Er sagte, einige seien geblieben, weil sie ihre Familien nicht zurücklassen wollten und dass ZAN TV “unser Bestes gebe, um sie zu schützen”.

Taliban-Kämpfer mit Waffen vor dem Flughafen von Kabul
Am 31. August 2021 treffen Taliban-Badri-Spezialeinheiten am Flughafen in Kabul ein, nachdem die USA alle ihre Truppen aus dem Land abgezogen haben.

Saidi sagte, viele der Angestellten fühlen sich “schuldig”, weil sie ihre Familien in Gefahr gebracht haben.

“Aber ich lasse sie wissen, dass es nicht ihre Schuld ist. Sobald wir sicher sind, dass sie in Sicherheit sind, werden wir unseren Kampf für afghanische Frauen fortsetzen.”

Versprechen, ZAN TV stärker als je zuvor zu machen

Samar sagte, er möchte, dass ZAN TV trotz der Taliban weiterläuft und sogar wächst.

„Zan TV ist kein Projekt, das einfach enden sollte. Die Leute, die daran gearbeitet haben, wollen ZAN TV stärker als das, was wir in der Vergangenheit waren, weiterführen“, sagte er.

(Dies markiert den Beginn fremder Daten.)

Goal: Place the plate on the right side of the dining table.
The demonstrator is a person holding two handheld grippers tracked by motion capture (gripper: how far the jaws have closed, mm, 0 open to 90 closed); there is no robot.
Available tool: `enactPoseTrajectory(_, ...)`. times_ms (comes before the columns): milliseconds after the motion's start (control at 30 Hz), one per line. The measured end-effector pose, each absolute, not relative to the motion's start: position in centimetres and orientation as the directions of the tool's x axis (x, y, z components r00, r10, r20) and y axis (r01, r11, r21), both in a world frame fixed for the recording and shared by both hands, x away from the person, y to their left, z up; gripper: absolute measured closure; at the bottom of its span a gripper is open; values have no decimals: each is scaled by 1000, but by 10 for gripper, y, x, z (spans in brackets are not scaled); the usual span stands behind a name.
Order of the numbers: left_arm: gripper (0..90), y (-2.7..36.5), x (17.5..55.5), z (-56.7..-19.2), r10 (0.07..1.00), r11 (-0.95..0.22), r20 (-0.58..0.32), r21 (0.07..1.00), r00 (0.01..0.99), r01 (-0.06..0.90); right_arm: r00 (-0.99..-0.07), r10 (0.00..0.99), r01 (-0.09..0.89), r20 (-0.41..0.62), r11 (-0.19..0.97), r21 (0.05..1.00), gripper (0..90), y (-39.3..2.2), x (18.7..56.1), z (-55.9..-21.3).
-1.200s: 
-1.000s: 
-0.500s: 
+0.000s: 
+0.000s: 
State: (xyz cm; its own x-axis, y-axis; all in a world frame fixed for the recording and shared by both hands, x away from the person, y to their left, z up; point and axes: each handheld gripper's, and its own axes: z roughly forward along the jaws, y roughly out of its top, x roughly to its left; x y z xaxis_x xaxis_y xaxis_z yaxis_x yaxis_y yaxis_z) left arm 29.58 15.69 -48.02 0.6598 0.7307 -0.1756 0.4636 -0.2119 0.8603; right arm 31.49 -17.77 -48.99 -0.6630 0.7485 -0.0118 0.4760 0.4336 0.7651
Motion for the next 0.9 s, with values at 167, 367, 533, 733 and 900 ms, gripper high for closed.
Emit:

Er hofft, dass die Mitarbeiterinnen des Senders in Afghanistan weiter daran arbeiten können: “Natürlich wollen sie ihre Arbeit fortsetzen.”

Saidi sagte, sie sei sich nicht sicher, was als nächstes passieren würde, hofft aber, dass die Arbeit weitergeht: “Für mich ist das eine ganz andere Geschichte als die der Mädchen, die in Afghanistan geboren und aufgewachsen sind.”

Im Vergleich zu ihnen sagte sie: „Ich habe nicht viel zu verlieren. Körperlich bin ich nicht an einem Ort, an dem die meisten dieser Mädchen sind. Aber wenn ich denke, will ich aufgeben? aufgeben wollen.”

Sie sagte, sie werde ihre Arbeit nicht einstellen, ob ZAN TV weitermachen kann oder nicht: “Ich persönlich werde meine Arbeit für Frauen nicht aufgeben … sei es im Fernsehen oder auf einer anderen Plattform. Meine Arbeit für Frauen in Afghanistan wird fortgesetzt. “

“Als die Taliban 1996 zum ersten Mal die Macht übernahmen, war ich erst ein Jahr alt. Ich habe damals noch nicht einmal in Afghanistan gelebt. Damals konnte ich natürlich nichts machen.”

“Jetzt ist es, als würde sich die Geschichte wiederholen. Aber ich bin jetzt 25 … Und wenn ich etwas tun kann, werde ich damit fortfahren.”